ORAL CARBOHYDRATE STIMULATION ENHANCES PERFORMANCE
Grant, N., Turner, C. E., Stinear, C. M., & Byblow, W. D. (2012). Immediate energy signaling during physical activity. Presentation 2332 at the 59th Annual Meeting of the American College of Sports Medicine, San Francisco, California; May 29-June 2, 2012.
"The presence of carbohydrate in the mouth has been associated with immediate improvements in human performance and the facilitation of neural drive to muscle. Oral energy receptors may be involved in a novel form of sensorimotor integration, capable of regulating motor output during exercise."
This study used neuroimaging to examine central influences of oral carbohydrate during a motor task, identifying areas of the brain involved in immediate energy signaling. Carbohydrate and placebo solutions with identical perceptual qualities but variable energy content were infused and recovered from the mouth in a double-blind, counterbalanced design. Functional Magnetic Resonance Imaging was used to measure blood oxygen level-dependent contrast in the brain whilst Ss generated isometric force during a handgrip task.

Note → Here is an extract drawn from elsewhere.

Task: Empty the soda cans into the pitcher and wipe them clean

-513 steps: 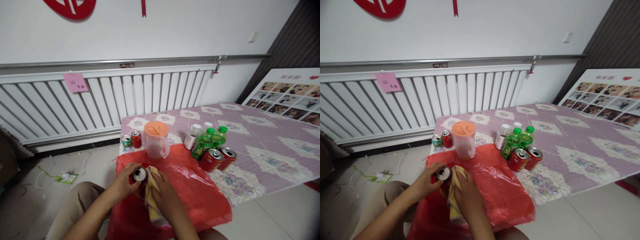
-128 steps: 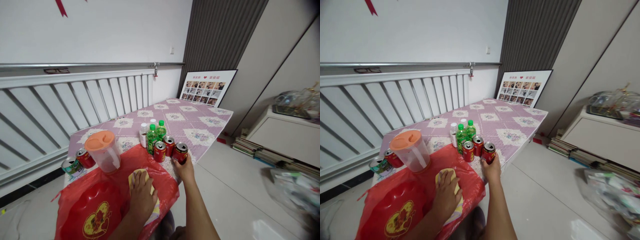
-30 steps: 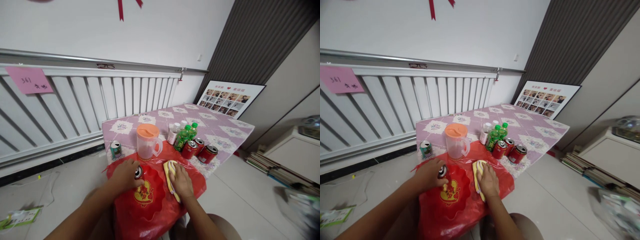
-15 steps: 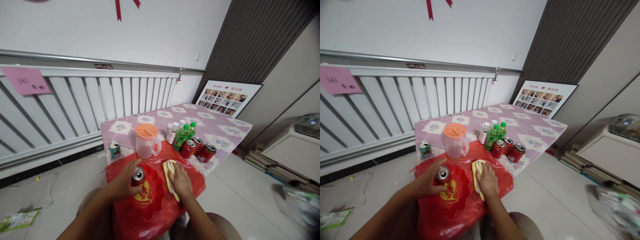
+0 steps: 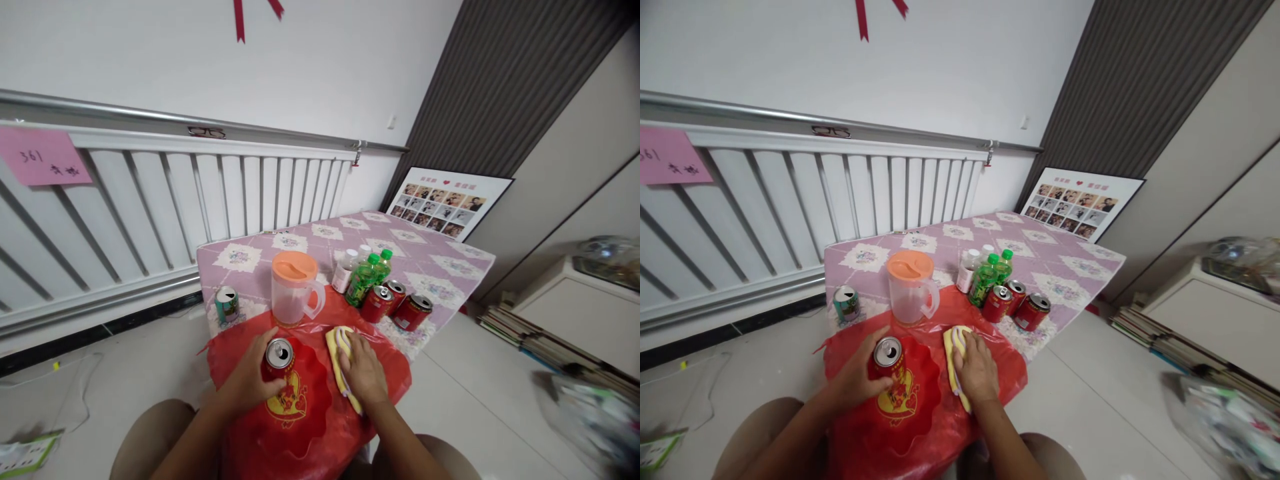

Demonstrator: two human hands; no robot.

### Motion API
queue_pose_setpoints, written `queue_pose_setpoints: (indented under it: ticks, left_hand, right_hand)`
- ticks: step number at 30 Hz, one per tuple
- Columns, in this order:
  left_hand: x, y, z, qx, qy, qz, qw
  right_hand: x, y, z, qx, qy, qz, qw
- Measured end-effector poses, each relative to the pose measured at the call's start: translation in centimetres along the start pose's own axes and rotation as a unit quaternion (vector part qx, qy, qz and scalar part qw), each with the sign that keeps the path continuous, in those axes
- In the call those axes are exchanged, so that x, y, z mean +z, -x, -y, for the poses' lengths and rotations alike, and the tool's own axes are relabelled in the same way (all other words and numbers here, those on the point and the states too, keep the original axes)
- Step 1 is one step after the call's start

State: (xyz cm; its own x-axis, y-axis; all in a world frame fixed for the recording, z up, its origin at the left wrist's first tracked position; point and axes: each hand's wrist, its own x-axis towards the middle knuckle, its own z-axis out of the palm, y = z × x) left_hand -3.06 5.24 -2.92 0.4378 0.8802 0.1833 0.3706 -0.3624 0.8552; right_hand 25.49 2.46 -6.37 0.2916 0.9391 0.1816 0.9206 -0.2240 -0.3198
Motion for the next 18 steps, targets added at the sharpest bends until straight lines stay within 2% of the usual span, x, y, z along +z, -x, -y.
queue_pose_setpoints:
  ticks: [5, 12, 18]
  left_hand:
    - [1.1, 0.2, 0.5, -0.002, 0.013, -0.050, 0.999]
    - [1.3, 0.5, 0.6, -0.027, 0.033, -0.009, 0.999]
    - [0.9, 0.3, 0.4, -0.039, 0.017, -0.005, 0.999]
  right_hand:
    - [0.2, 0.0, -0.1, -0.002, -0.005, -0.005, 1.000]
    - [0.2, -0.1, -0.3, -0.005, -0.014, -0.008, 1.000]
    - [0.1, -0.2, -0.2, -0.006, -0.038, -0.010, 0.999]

Carbohydrate in the mouth increased the motor cortex activation network when compared to placebo during the handgrip task. Carbohydrate activated additional areas in the left insular cortex and left central operculum (primary taste areas), and regions of the frontal cortex associated with rewarding sensory stimuli.
Implication. Oral carbohydrate enhanced the extent of a neural activation network and improved performance during a motor task. The increased activity within motor cortex and regions involved in reward processing provides a neural basis for enhancements in force production and motor output observed with oral exposure to carbohydrate.
[Editor's note: This study suggests that swirling carbohydrate in the mouth (e.g., glucose candies) in the minute before starting a high-intensity performance, such as a swimming race or pitching a baseball, will enhance the performance that follows. It could be a valuable part of the last phase of a warm-up routine.]